Task requirements
Count the lines below that contain the word "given", and reply with that number alone.

(Data items)
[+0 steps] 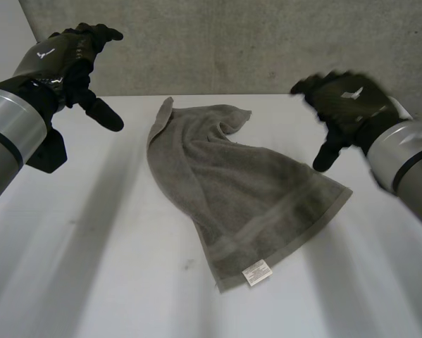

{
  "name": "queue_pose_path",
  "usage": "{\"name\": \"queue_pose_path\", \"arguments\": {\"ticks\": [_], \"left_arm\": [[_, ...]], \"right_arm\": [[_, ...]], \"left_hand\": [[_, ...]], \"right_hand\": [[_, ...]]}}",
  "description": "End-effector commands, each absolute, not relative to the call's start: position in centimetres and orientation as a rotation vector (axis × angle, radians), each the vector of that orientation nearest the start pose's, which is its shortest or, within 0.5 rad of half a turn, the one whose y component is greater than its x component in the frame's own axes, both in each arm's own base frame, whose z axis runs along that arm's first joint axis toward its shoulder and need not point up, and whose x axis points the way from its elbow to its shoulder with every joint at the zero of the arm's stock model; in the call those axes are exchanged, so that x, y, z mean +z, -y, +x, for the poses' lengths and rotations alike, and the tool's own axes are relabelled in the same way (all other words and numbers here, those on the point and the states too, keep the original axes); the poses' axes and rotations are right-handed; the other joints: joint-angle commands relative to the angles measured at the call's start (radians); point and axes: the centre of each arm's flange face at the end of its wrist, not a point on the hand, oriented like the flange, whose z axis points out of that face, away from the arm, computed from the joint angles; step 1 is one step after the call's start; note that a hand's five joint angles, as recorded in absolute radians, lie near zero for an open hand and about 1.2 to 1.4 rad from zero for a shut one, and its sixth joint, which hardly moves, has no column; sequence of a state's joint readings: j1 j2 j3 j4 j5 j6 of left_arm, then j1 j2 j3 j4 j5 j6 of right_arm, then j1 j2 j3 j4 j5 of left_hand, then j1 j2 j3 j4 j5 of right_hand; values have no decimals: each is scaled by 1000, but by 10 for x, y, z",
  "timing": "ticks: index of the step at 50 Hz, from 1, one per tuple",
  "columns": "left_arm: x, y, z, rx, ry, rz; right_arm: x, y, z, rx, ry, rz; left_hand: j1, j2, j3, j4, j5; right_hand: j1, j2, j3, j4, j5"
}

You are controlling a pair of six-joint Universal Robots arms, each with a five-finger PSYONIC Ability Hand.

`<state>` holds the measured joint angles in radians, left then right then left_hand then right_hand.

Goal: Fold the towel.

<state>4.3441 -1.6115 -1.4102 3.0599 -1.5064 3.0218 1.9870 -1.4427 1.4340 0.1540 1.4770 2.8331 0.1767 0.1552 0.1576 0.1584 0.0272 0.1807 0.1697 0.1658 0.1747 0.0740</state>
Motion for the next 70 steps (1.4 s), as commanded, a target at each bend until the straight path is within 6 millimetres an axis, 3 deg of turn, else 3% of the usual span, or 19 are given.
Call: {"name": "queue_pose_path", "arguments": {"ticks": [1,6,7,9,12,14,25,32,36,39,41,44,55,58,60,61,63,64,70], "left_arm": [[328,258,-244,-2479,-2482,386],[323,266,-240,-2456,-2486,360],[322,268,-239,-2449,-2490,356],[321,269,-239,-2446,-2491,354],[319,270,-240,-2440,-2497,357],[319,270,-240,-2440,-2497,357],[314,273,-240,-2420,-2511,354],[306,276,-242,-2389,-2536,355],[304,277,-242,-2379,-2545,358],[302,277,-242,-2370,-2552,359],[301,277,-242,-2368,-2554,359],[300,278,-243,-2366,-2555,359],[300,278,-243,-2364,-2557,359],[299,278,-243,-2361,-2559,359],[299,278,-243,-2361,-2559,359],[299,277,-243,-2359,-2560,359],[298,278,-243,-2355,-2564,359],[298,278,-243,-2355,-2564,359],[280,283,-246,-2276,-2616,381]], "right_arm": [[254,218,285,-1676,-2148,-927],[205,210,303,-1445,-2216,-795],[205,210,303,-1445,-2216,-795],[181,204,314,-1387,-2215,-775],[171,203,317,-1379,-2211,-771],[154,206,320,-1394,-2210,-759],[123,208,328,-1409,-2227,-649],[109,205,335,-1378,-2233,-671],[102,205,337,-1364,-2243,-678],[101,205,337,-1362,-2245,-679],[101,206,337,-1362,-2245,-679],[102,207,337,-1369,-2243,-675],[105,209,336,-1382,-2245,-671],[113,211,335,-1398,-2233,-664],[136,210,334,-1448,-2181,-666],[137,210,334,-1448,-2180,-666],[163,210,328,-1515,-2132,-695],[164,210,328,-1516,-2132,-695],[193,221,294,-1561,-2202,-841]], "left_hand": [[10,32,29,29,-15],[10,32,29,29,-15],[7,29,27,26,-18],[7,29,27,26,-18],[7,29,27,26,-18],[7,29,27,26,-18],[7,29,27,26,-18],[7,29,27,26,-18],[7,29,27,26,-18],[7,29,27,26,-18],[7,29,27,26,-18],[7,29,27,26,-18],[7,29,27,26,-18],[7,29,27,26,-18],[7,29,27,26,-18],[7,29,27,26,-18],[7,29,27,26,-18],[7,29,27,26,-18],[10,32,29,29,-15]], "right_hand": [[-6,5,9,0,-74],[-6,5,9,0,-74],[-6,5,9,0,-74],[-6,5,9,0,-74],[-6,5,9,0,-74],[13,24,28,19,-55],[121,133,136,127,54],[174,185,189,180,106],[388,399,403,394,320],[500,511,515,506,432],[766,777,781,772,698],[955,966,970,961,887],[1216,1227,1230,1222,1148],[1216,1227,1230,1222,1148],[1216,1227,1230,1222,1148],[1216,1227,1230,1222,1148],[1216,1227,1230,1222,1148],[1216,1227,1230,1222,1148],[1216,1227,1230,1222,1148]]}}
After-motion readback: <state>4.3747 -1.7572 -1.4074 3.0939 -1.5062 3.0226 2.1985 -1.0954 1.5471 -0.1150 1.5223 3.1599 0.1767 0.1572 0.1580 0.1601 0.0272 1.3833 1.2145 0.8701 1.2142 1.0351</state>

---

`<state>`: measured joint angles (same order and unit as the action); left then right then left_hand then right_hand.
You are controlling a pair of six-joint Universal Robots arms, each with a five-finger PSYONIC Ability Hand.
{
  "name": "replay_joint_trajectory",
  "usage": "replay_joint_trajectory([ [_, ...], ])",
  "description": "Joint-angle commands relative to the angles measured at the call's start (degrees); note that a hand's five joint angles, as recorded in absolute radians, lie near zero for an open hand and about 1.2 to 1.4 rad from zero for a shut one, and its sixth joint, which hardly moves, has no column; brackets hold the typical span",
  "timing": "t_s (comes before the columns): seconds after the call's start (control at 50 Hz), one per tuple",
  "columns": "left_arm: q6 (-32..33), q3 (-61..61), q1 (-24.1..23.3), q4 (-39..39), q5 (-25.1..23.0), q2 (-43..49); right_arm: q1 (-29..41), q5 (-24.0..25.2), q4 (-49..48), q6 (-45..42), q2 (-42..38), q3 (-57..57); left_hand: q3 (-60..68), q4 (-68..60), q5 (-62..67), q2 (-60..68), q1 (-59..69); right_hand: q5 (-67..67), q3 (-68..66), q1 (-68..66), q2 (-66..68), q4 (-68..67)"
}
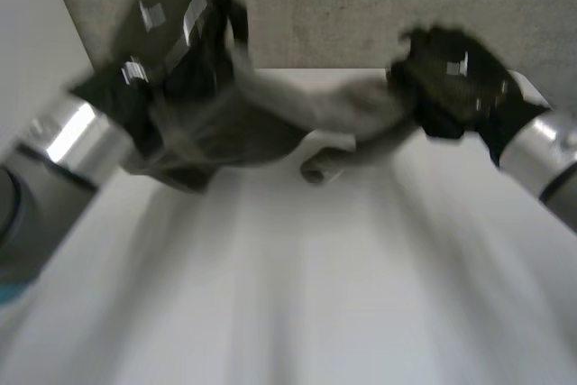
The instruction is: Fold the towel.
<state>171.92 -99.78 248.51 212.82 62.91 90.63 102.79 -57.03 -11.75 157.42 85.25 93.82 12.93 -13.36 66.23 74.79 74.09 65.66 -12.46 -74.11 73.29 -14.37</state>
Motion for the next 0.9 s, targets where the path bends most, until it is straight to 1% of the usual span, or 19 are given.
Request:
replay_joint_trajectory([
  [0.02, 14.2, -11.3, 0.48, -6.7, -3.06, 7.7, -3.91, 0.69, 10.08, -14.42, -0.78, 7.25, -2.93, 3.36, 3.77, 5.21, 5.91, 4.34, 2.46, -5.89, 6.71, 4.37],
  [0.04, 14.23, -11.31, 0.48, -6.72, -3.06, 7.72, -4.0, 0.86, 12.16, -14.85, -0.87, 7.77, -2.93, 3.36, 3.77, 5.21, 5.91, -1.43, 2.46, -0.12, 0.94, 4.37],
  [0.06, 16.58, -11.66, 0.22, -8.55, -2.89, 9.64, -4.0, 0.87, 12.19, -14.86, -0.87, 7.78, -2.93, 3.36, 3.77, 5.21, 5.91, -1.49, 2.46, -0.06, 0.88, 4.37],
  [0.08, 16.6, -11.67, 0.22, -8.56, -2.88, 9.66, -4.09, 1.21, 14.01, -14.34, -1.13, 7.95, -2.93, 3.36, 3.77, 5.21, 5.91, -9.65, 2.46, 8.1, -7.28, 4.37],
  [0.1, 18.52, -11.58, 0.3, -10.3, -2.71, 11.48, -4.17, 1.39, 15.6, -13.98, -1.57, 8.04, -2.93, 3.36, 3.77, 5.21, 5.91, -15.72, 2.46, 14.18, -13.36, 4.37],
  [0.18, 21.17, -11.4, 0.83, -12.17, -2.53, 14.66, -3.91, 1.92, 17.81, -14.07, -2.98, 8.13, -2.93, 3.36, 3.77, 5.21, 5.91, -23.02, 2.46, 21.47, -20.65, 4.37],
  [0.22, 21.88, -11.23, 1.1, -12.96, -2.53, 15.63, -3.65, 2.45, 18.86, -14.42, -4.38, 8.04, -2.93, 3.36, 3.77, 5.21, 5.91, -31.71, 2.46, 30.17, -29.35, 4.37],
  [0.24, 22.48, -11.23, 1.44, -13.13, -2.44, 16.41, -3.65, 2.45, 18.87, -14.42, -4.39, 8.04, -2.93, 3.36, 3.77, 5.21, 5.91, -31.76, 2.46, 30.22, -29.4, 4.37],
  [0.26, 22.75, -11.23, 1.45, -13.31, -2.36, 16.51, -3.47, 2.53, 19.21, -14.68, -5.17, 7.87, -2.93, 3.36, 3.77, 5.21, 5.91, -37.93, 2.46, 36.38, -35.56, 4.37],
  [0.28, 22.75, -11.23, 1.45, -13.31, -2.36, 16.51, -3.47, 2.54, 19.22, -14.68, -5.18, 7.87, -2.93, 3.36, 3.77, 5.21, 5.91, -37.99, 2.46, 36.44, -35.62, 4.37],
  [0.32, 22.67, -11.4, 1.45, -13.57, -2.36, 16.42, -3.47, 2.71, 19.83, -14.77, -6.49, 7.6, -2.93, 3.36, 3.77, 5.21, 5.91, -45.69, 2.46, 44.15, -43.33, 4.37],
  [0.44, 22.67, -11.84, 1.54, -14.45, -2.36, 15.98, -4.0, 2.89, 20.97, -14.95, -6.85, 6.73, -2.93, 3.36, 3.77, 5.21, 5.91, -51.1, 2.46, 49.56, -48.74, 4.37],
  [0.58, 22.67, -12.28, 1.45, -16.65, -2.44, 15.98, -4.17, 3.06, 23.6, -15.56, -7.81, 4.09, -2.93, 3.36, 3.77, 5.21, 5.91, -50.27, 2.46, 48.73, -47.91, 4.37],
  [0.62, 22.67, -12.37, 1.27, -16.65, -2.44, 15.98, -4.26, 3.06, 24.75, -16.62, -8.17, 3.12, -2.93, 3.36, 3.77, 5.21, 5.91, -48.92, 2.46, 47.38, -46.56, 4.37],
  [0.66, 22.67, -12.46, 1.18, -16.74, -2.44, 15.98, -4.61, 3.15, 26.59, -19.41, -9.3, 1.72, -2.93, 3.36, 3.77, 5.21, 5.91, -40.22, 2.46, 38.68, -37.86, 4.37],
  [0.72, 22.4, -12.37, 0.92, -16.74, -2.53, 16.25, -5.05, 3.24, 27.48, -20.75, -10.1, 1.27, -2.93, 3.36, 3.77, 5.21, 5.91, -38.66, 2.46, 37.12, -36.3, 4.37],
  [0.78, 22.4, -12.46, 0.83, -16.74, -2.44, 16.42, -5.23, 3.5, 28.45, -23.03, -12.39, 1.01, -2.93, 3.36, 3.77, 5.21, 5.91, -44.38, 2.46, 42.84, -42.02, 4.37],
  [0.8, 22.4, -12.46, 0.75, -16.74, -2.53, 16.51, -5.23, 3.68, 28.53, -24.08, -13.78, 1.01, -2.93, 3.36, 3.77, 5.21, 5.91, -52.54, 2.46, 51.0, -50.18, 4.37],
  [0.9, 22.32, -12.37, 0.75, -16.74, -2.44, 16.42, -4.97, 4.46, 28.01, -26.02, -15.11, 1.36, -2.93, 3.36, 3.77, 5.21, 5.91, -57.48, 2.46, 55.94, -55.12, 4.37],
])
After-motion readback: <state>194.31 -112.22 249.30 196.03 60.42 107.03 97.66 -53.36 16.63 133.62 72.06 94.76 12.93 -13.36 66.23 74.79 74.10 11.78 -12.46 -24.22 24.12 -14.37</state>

Task response
2